[Met Tour] CID:127720



La Gioconda
American Academy of Music, Philadelphia, Pennsylvania, Tue, January 23, 1940









Review 1:

Review of Henry Pleasants in the Philadelphia Evening Bulletin

Zinka Milanov Makes Philadelphia Debut in Metropolitan's "Gioconda"

The Metropolitan Opera Company presented Philadelphia with its first "La Gioconda" in eight years at the Academy of Music last night, with a cast headed by Zinka Milanov, Carlo Morelli, Frederick Jagel, Bruna Castagna and Ezio Pinza. It was an animated and full-voiced performance, and excited many demonstrations of pleasure and excitement from the audience.

Miss Milanov was making her Philadelphia debut in the title role. A young Croatian soprano and a pupil of her celebrated country-woman, Milka Ternina, she is now in her second season with the Metropolitan and rapidly on the way to becoming the outstanding dramatic soprano of her generation in the Italian repertoire.

Her performance last night fairly substantiated advance reports from New York. She has extraordinary dynamic and vocal resources not yet fully realized. The voice is warm, brilliant, wide in range, and large. It has a tendency at present to spread and go slightly sharp under pressure, but the pianissimo is something quite exceptional in every part of the scale.
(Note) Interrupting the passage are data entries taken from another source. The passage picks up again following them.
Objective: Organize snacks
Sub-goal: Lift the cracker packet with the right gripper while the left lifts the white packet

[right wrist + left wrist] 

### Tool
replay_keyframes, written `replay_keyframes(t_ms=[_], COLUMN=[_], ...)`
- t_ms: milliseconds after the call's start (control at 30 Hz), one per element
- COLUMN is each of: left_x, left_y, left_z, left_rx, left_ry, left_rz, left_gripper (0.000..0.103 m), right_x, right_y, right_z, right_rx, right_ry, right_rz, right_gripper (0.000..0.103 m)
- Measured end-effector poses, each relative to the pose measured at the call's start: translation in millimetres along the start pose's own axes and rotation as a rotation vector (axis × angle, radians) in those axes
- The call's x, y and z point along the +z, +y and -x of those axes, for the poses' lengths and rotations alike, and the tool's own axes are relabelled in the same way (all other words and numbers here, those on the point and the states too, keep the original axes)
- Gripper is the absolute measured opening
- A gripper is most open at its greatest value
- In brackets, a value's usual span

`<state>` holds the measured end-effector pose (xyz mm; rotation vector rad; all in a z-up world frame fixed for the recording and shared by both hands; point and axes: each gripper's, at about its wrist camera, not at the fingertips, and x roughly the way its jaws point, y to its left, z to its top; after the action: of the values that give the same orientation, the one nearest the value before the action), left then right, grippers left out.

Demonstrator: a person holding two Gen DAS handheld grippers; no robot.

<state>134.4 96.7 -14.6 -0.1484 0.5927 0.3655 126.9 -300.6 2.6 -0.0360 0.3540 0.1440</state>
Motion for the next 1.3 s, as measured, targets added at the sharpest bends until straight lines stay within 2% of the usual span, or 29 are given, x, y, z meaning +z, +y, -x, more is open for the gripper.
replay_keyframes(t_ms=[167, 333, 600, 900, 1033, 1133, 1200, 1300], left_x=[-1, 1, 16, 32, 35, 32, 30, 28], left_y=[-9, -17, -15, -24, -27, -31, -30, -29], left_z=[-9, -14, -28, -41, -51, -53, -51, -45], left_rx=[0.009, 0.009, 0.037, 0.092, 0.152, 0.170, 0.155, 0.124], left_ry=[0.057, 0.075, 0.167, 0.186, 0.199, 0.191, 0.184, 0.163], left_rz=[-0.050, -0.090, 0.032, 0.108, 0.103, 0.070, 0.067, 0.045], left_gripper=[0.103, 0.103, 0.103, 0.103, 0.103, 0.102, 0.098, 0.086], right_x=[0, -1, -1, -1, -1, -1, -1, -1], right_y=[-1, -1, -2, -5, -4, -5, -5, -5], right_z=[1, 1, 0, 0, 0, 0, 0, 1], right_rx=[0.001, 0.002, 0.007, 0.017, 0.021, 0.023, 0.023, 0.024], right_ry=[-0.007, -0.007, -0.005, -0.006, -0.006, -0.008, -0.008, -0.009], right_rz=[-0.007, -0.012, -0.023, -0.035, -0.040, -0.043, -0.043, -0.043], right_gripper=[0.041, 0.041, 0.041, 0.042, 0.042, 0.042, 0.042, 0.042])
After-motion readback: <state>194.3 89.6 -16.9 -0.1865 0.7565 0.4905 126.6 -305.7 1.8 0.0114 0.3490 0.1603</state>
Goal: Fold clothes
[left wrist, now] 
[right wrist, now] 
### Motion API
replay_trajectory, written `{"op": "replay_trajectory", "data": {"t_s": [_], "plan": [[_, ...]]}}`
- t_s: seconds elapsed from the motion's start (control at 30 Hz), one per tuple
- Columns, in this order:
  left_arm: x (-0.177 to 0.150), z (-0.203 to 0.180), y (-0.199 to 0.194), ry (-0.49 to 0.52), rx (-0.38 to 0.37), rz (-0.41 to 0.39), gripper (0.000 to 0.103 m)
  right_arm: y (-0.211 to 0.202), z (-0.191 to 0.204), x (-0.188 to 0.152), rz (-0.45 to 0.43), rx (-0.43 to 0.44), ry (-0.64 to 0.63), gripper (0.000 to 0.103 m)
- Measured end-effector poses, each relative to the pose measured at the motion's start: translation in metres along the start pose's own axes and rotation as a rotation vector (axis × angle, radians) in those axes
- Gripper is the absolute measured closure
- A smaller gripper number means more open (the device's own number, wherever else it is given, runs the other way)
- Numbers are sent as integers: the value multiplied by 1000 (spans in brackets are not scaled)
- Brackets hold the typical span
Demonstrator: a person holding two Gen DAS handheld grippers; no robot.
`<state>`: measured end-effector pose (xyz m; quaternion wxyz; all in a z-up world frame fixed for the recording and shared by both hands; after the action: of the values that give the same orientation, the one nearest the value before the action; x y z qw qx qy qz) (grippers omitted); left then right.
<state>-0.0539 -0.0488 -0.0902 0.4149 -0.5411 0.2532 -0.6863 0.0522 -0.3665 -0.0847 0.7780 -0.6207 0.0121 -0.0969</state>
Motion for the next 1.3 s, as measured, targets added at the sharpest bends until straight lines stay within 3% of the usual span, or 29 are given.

Only the matter of control in climactic passages is wanting to complete Miss Milanov's technical equipment, and this applies to her work as an actress as well as to her vocalism. For a singer of her years and her gifts this should not be a difficult problem.

The other principal members of last night's cast were all familiar troupers. Mr. Jagel, substituting for Giovanni Martinelli who was indisposed, sang robustly but not very musically as Enzo. Mr. Morelli, who has been heard heretofore only at Robin Hood Dell, proved an exceptionally effective Barnaba, his ample but rather rough voice accommodating itself nicely to the music of Ponchielli's malevolent villain. Miss Castagna's Laura was vocally opulent, barring the disconcerting chest tones upon which this justly admired contralto has depended more and more in recent seasons. As Alvise, Mr. Pinza did the best singing he has accomplished here this season, contributing a richly intoned and dramatically imposing characterization. Anna Kaskas sang well as La Cieca. Smaller roles were acceptably taken by Wilfred Engelman, Giordano Paltrinieri, Louis D'Angelo and Carlo Coscia. The ballet scored handsomely in the "Dance of the Hours" and the "Furlana." Ettore Panizza conducted with admirable authority and kept the musical proceedings at the requisite fever pitch.

The opera itself was a welcome novelty after its relatively long absence from the Metropolitan's repertoire. Its libretto is melodramatic nonsense which even the skilled hand of Boito could hardly render credible, and the music is pitched to an unrelieved melodramatic intensity which palls after an hour or so, but there are many magnificent passages, and certain scenes, notably the second of the third act, which disclose a sense of dramatic construction nearly equal to some of the best scenes from the better operas of Verdi. "La Gioconda" wanders in and out of the repertoire, more or less dependent on the availability of singers who can give it the right measure of vigor and histrionic ardor. The Metropolitan obviously has such a cast on hand at the moment, and it will not be a regrettable consequence if Ponchielli's single masterpiece lingers in the repertoire for a few more years.